Infine, per garantire una sana “cooperazione” tra gli Stati dell’Unione, i dati biometrici di chi fa richiesta di asilo o si trova in condizioni di soggiorno irregolare e di ingresso irregolare vengono tutti caricati sul database EURODAC (European Asylum Dactyloscopy Database). Grazie a questo sistema, se il migrante tenta l’ingresso in un secondo Stato quest’ultimo può riservarsi la possibilità di rigettare senza nemmeno passare dalla Commissione, ma recependo e applicando semplicemente il diniego del primo Stato.
C’era una volta il diritto d’asilo. C’era, perché a oggi non c’è più.

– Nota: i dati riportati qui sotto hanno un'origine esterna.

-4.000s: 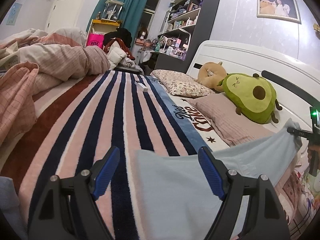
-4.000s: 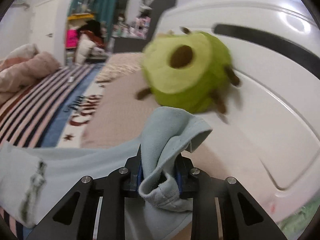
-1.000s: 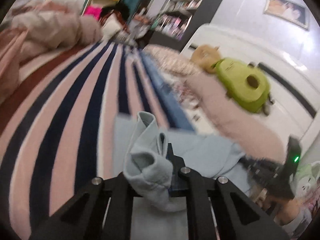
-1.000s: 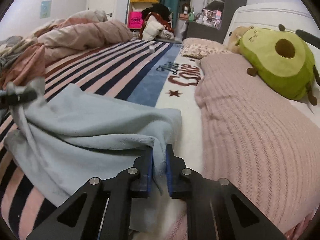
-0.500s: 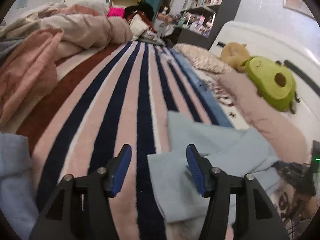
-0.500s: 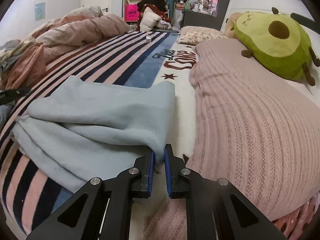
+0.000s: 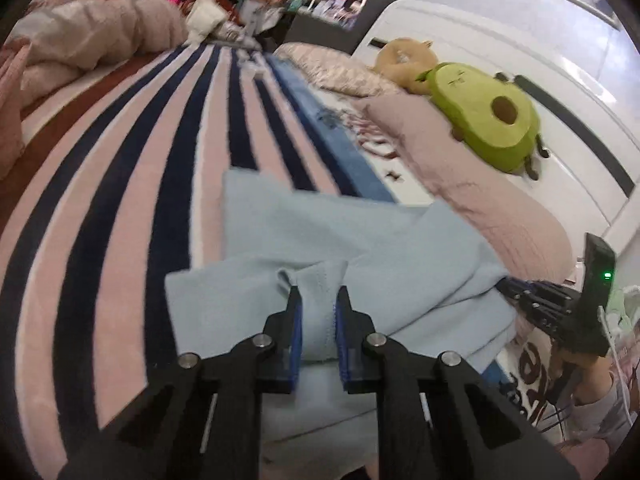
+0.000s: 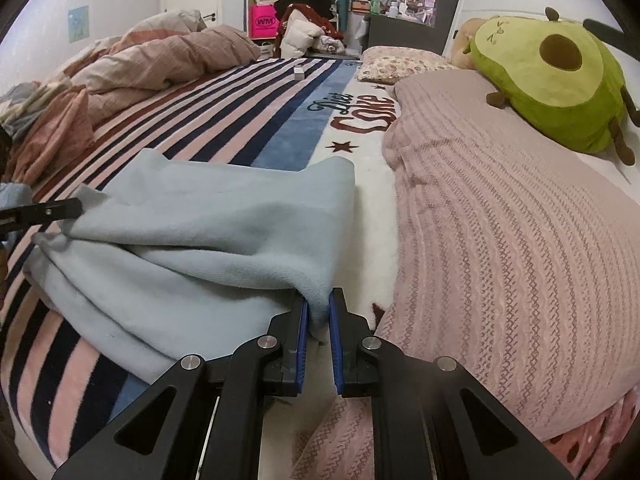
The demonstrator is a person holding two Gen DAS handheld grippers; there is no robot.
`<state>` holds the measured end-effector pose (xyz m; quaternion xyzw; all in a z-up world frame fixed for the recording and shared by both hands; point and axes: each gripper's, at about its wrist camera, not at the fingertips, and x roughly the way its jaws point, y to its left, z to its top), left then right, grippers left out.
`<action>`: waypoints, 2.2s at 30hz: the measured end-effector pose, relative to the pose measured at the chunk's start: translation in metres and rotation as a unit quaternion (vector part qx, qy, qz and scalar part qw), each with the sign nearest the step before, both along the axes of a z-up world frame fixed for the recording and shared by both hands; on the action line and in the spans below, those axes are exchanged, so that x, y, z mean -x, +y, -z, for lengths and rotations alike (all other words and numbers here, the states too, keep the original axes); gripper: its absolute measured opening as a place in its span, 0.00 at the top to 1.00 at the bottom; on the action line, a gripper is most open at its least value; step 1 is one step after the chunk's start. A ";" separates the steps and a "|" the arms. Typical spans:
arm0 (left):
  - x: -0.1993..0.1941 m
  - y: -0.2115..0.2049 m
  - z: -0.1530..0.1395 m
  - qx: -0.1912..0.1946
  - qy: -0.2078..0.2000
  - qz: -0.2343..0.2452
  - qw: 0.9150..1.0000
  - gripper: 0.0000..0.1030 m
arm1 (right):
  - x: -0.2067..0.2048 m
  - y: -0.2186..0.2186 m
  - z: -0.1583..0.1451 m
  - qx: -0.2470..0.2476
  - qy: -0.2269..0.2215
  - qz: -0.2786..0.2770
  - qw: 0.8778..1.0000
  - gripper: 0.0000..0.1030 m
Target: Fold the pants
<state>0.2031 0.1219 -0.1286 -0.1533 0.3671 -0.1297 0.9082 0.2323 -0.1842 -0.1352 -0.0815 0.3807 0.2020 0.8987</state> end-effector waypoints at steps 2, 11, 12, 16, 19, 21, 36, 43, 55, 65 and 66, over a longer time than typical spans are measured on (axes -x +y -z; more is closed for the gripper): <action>0.004 -0.003 -0.012 -0.007 -0.025 0.006 1.000 0.93 | 0.000 -0.002 -0.001 -0.003 -0.001 0.000 1.000 0.95; 0.009 0.002 -0.085 -0.005 -0.101 0.023 0.995 0.93 | 0.004 -0.009 -0.015 -0.021 -0.030 0.015 0.999 0.95; 0.009 0.004 -0.092 -0.005 -0.102 0.026 0.994 0.93 | 0.004 -0.011 -0.017 -0.027 -0.030 0.016 0.999 0.95; 0.005 0.009 -0.097 -0.032 -0.072 0.031 0.996 0.93 | 0.007 -0.007 -0.020 -0.035 -0.011 -0.022 0.999 0.95; -0.005 0.024 -0.072 -0.052 -0.018 0.013 0.998 0.93 | 0.012 0.002 -0.015 -0.026 0.010 -0.056 0.998 0.95; -0.012 0.037 -0.046 -0.058 0.023 -0.007 0.998 0.93 | 0.011 0.005 -0.010 -0.034 0.032 -0.062 0.997 0.95; -0.001 0.077 0.020 0.021 0.098 -0.047 0.994 0.35 | 0.001 -0.008 -0.023 -0.084 0.055 -0.048 0.994 0.56; -0.009 0.070 0.036 0.153 0.088 -0.007 0.984 0.34 | -0.009 -0.002 -0.010 -0.074 0.075 -0.038 0.994 0.56; -0.022 0.032 -0.028 0.044 -0.017 0.015 0.999 0.90 | -0.023 -0.009 -0.009 -0.093 0.080 -0.007 0.992 0.53; -0.036 0.057 0.008 -0.043 0.075 -0.041 0.995 0.74 | -0.026 -0.006 -0.006 -0.101 0.092 -0.009 0.991 0.36; -0.033 0.060 0.011 -0.044 0.079 -0.049 0.995 0.67 | -0.027 -0.006 -0.007 -0.107 0.092 -0.008 0.990 0.35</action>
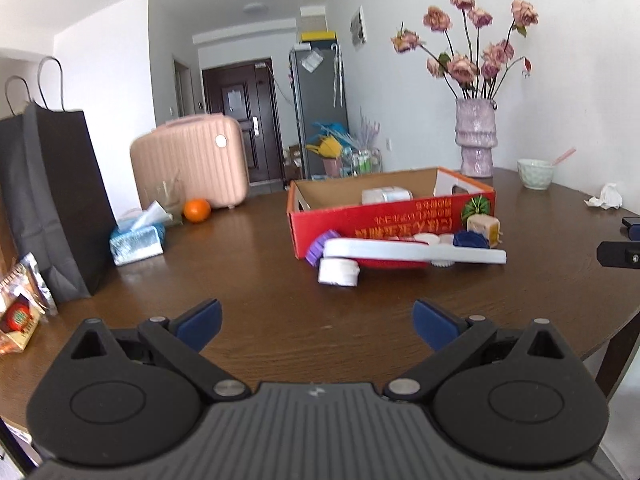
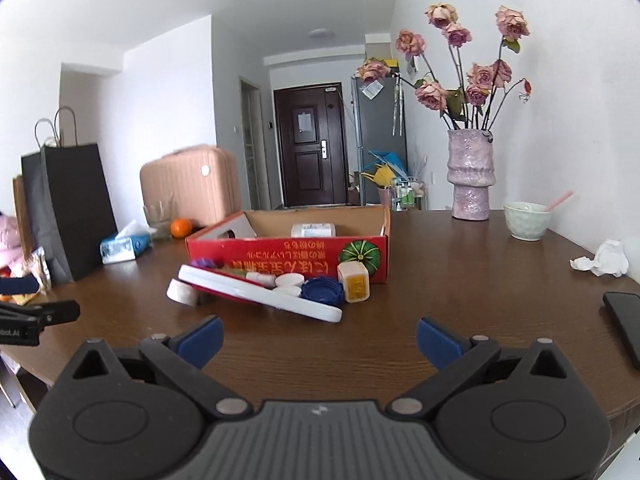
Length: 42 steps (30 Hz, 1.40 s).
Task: Organize rigid objects
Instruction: 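Move both tools back toward the items beside the box, then grasp the white tape roll with left tool while right tool grasps cream plug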
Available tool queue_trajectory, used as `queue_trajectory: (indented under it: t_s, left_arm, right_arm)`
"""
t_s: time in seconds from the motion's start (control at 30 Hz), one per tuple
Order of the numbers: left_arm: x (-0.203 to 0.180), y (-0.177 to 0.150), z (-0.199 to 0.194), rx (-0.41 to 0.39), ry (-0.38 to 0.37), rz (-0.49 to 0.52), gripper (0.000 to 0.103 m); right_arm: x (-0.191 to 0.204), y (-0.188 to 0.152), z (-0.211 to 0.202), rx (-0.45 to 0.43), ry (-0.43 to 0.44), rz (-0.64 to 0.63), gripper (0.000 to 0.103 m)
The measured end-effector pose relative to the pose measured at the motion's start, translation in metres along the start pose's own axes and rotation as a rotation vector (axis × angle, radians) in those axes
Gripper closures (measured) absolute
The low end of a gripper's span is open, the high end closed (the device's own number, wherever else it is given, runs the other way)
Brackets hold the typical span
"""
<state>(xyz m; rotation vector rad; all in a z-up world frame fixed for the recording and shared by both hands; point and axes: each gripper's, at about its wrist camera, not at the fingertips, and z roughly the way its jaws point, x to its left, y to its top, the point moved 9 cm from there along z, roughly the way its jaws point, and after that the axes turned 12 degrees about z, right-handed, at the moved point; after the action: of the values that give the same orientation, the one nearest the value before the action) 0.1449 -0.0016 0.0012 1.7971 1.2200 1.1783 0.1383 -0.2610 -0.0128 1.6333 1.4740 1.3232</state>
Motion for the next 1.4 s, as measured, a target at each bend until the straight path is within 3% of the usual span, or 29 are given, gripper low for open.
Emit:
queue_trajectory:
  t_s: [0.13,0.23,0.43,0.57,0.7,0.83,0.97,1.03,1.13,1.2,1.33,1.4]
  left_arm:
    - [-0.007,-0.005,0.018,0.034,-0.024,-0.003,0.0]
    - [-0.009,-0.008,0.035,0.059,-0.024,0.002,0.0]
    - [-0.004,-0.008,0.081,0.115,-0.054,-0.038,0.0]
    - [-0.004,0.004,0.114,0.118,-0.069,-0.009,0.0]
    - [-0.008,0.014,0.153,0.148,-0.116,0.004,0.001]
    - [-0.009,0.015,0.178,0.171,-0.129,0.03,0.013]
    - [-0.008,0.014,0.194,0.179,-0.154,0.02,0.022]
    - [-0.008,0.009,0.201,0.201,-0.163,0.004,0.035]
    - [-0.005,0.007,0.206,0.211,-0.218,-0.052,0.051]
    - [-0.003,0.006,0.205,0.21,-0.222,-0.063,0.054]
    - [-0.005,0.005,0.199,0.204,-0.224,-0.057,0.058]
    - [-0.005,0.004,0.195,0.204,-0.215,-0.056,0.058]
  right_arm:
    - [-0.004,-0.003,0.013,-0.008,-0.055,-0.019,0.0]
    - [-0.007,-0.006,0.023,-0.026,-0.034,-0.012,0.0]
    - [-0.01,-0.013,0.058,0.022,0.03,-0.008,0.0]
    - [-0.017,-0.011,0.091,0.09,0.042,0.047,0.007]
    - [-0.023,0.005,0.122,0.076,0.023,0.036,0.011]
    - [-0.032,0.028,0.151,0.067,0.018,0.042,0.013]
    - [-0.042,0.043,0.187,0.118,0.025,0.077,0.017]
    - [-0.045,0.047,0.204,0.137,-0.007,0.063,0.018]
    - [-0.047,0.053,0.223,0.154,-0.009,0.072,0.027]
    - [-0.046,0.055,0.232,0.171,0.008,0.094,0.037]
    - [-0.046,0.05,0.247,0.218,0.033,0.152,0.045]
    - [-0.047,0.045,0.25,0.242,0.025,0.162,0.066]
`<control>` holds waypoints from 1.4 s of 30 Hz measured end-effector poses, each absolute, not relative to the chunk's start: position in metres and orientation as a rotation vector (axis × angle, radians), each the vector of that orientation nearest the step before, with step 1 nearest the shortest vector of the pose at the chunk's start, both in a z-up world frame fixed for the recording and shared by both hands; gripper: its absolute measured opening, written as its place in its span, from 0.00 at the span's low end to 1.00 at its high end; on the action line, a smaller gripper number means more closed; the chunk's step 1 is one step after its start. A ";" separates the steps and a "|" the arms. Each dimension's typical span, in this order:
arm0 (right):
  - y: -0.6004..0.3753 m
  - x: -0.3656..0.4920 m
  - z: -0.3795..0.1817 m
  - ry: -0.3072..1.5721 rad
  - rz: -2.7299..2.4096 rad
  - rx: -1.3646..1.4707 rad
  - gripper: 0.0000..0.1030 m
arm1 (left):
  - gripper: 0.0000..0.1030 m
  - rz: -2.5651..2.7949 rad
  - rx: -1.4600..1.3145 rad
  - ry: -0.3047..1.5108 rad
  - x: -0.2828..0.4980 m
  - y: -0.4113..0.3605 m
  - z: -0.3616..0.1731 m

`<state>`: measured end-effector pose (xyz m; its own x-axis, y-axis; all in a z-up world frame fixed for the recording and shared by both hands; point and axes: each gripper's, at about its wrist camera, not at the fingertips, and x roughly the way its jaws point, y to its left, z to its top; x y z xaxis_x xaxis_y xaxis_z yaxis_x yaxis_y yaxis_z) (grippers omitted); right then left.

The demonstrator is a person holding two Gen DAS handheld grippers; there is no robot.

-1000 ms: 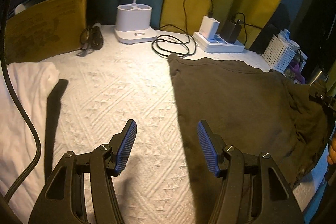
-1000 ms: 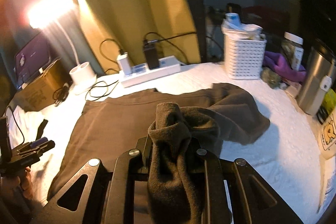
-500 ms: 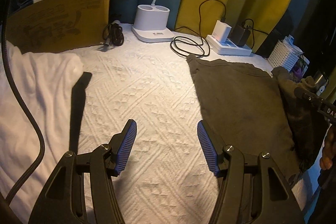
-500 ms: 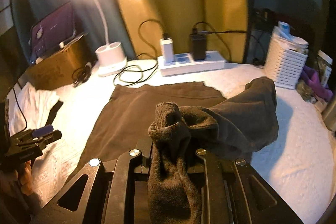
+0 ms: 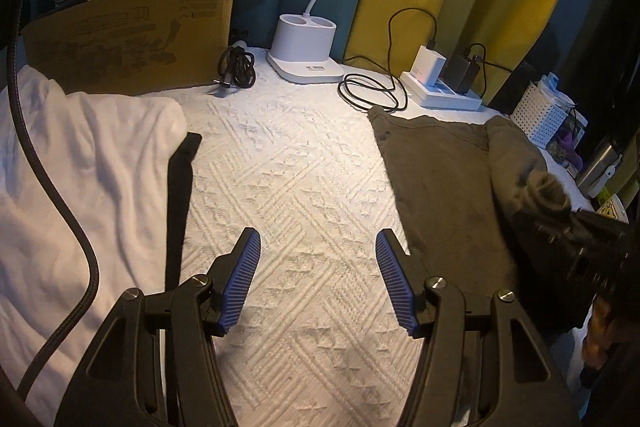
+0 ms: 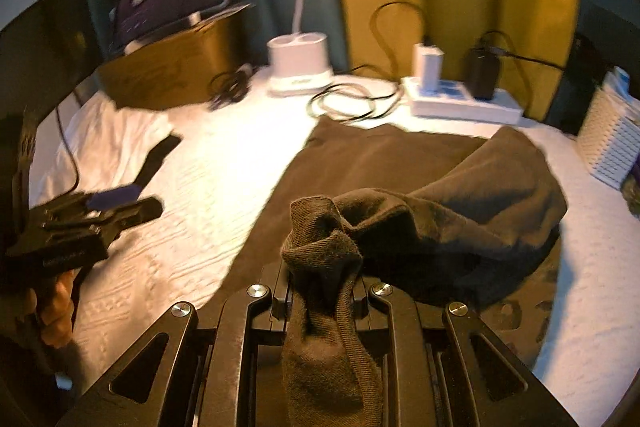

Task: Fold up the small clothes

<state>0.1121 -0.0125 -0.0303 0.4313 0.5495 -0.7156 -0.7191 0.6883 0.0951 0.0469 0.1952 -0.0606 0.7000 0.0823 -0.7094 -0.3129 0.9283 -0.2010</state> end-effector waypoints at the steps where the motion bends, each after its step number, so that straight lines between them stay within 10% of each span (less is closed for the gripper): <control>1: -0.009 0.108 -0.033 0.801 0.813 -0.246 0.17 | 0.58 0.226 -0.320 0.766 0.045 0.196 -0.060; 24: 0.030 0.032 -0.075 0.883 0.962 -0.418 0.19 | 0.58 0.243 -0.321 0.768 0.023 0.188 -0.053; 28: 0.023 0.021 -0.068 0.863 1.004 -0.417 0.83 | 0.68 0.257 -0.312 0.751 0.022 0.186 -0.046; 42: -0.052 0.045 -0.041 0.809 0.927 -0.298 0.83 | 0.69 0.214 -0.196 0.743 0.057 0.131 -0.024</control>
<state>0.0447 -0.0518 -0.0406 0.3388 0.5938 -0.7298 -0.8039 0.5857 0.1033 0.0570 0.1310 -0.0239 0.7166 0.1228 -0.6866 -0.2606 0.9602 -0.1002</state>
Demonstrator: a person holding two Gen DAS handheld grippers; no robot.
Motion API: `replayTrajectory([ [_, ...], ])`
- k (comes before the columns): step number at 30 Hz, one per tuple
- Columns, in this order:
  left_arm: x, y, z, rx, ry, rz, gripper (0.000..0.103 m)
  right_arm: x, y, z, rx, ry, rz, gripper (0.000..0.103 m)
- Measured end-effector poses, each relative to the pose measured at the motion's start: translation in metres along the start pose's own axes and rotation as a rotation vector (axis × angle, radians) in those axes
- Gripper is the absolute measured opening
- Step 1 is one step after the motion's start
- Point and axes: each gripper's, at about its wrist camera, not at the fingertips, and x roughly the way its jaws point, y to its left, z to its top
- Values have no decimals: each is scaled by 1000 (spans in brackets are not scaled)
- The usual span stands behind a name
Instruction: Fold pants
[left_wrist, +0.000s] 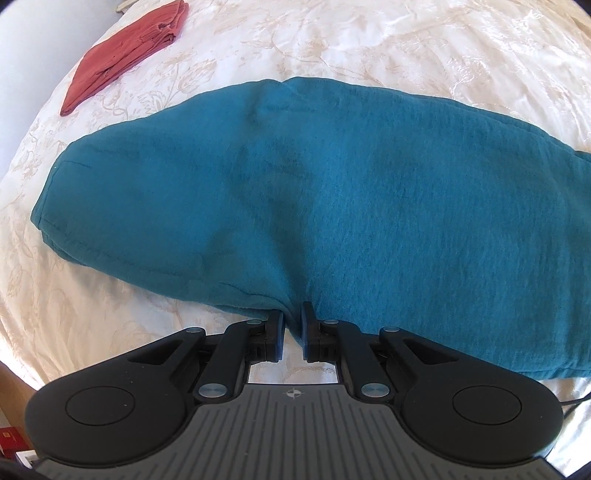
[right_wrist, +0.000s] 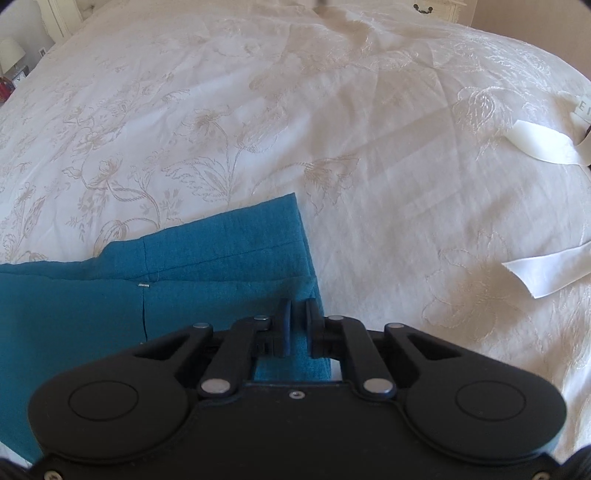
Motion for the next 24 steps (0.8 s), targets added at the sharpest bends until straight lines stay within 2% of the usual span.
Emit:
replayTrajectory([
  [5, -13, 0, 2, -56, -36, 21, 9, -26, 8, 12, -63, -94, -2, 11],
  [9, -21, -7, 9, -88, -84, 40, 9, -20, 13, 34, -107, -140, -7, 11],
  [11, -17, -13, 11, -78, -72, 47, 9, -7, 11, 40, -94, -142, -13, 10],
  [15, -7, -20, 9, -59, -22, 54, 10, 24, 1, 40, -63, -92, -40, 10],
  [18, -11, -19, 5, -41, -19, 50, 10, 23, -10, 39, -20, -66, 1, 27],
  [19, -14, -18, 3, -36, -25, 47, 11, 14, -15, 37, 6, -78, 11, 40],
  [20, -17, -18, 3, -31, -31, 42, 13, 5, -19, 34, 19, -92, 21, 47],
  [21, -20, -17, 2, -25, -38, 36, 16, -4, -22, 30, 28, -100, 32, 47],
  [24, -29, -18, 2, -4, -62, 29, 17, -29, -29, 8, 37, -63, 64, 47],
])
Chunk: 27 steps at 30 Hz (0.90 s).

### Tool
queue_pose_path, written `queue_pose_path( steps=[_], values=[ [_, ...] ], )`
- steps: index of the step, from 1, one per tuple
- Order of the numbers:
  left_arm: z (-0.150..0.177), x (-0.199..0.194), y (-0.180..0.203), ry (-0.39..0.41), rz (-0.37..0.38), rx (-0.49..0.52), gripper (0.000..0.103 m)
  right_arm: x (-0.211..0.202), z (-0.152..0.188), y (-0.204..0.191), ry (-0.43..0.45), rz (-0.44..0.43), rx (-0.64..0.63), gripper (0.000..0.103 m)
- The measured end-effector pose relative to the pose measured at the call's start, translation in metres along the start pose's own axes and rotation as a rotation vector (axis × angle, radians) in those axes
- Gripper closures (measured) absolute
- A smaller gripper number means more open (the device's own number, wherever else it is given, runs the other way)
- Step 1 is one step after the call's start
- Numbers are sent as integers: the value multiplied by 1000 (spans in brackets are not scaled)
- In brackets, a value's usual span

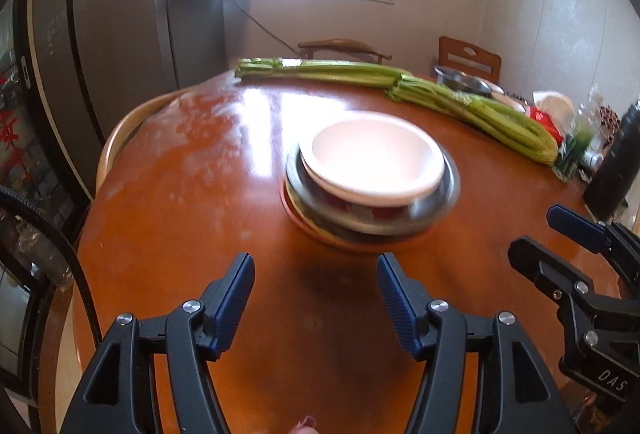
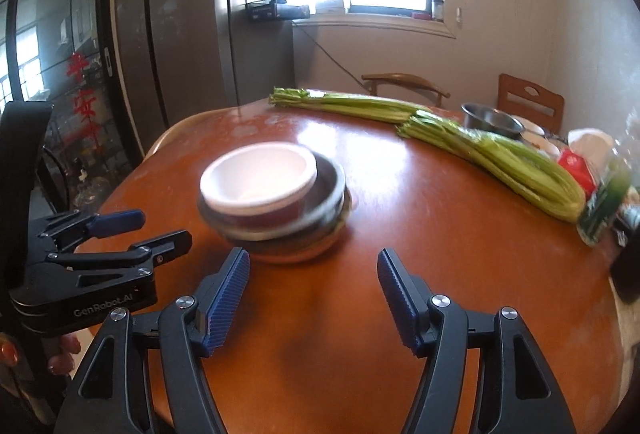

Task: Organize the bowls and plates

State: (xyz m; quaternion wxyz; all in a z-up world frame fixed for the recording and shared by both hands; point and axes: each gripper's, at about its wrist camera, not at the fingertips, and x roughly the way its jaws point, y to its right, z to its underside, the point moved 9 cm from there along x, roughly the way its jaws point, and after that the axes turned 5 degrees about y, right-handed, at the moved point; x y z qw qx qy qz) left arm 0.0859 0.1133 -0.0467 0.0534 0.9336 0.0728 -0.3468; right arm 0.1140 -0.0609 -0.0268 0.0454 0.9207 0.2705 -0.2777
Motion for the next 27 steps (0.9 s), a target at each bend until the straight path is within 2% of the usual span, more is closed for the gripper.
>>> queue_pose_path(
  steps=[4, 7, 12, 27],
  values=[
    [16, -7, 11, -4, 9, 12, 40, -10, 22, 4, -25, -12, 67, 34],
    [20, -10, 17, 3, -3, 23, 40, -19, 29, 11, -10, 33, 64, 34],
    [27, -12, 22, 3, -4, 32, 40, -21, 44, 8, -30, 16, 75, 34],
    [40, -6, 21, -14, -16, 44, 40, -18, 56, 5, -58, 12, 92, 34]
  ],
)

Che sia Italia o Europa il disegno è lo stesso, anche perché, come si legge da una circolare interna, “tali procedure, congiuntamente allo screening e alla procedura di rimpatrio, costituiscono uno dei pilastri fondamentali dell’approccio europeo alle domande di protezione internazionale”.
A poco vale appellarsi alla Dichiarazione dei diritti umani, alla Convenzione di Ginevra, alla Costituzione italiana o alla stessa Convenzione europea per i diritti dell’uomo, di fronte alla catastrofe del diritto internazionale che si consuma da anni sulla striscia di Gaza e sullo sfondo della Terza guerra mondiale. La distruzione del diritto d’asilo e l’inversione del concetto stesso di rifugiato sono solo l’ultimo atto dell’Europa dei diritti. Il problema, evidentemente, non è soltanto giuridico e proprio per questo non può bastare denunciare, da una parte, il contrasto fra il Patto e le legislazioni nazionali e, dall’altra parte, l’insieme di trattati e convenzioni che sanciscono i diritti umani, il cui valore anche solo ideale è ormai del tutto svuotato. Che tra i Paesi considerati sicuri vi siano il Congo e la Nigeria – dove sono in corso sanguinarie guerre civili – o il Libano – da mesi sotto le bombe di Netanyahu e teatro di una nuova “crisi dei rifugiati” – dice chiaramente che l’implementazione del Patto è favorita da un mondo in cui la guerra è diventata normale. Le nuove procedure colpiranno prevalentemente le migranti e i migranti provenienti da paesi dell’Africa o del Medio Oriente, ovvero, significativamente, dalle aree in cui infiammano i principali focolai di guerra, e questo non solo nella decisione di chi resta e chi no, ma anche perché anche chi, alla fine, risulta “degno” dello status di rifugiato è destinato comunque a subire mesi e mesi di detenzione.
Dal lato degli Stati e dell’Unione europea, allora, il patto unisce due processi: uno di lungo periodo che punta a restringere ogni autonomia dei migranti all’interno di una mobilità irregimentata e ‘ordinata’, il secondo che punta ad aumentare il livello d’arbitrio che permette di governare i movimenti di donne e uomini migranti che non vogliono più subire la guerra e i suoi effetti. In questo modo – e nonostante le sentenze di condanna del “modello Albania” – l’Unione alimenta di fatto la violenza razzista che colpisce lavoratrici e lavoratori migranti in movimento e quelli – con o senza permesso di soggiorno – che in Europa ci vivono e in Europa sono quotidianamente sfruttati. Proprio perché colpisce l’ultima istituzione giuridica che permetteva ai migranti e alle migranti di conquistarsi una precaria libertà di movimento in Europa – e che i migranti e le migranti hanno costantemente forzato – il nuovo Patto segna un punto di svolta nell’attacco a quella libertà e nel modo in cui il razzismo istituzionale non solo criminalizza, ma effettivamente produce e riproduce l’illegalità delle e dei migranti.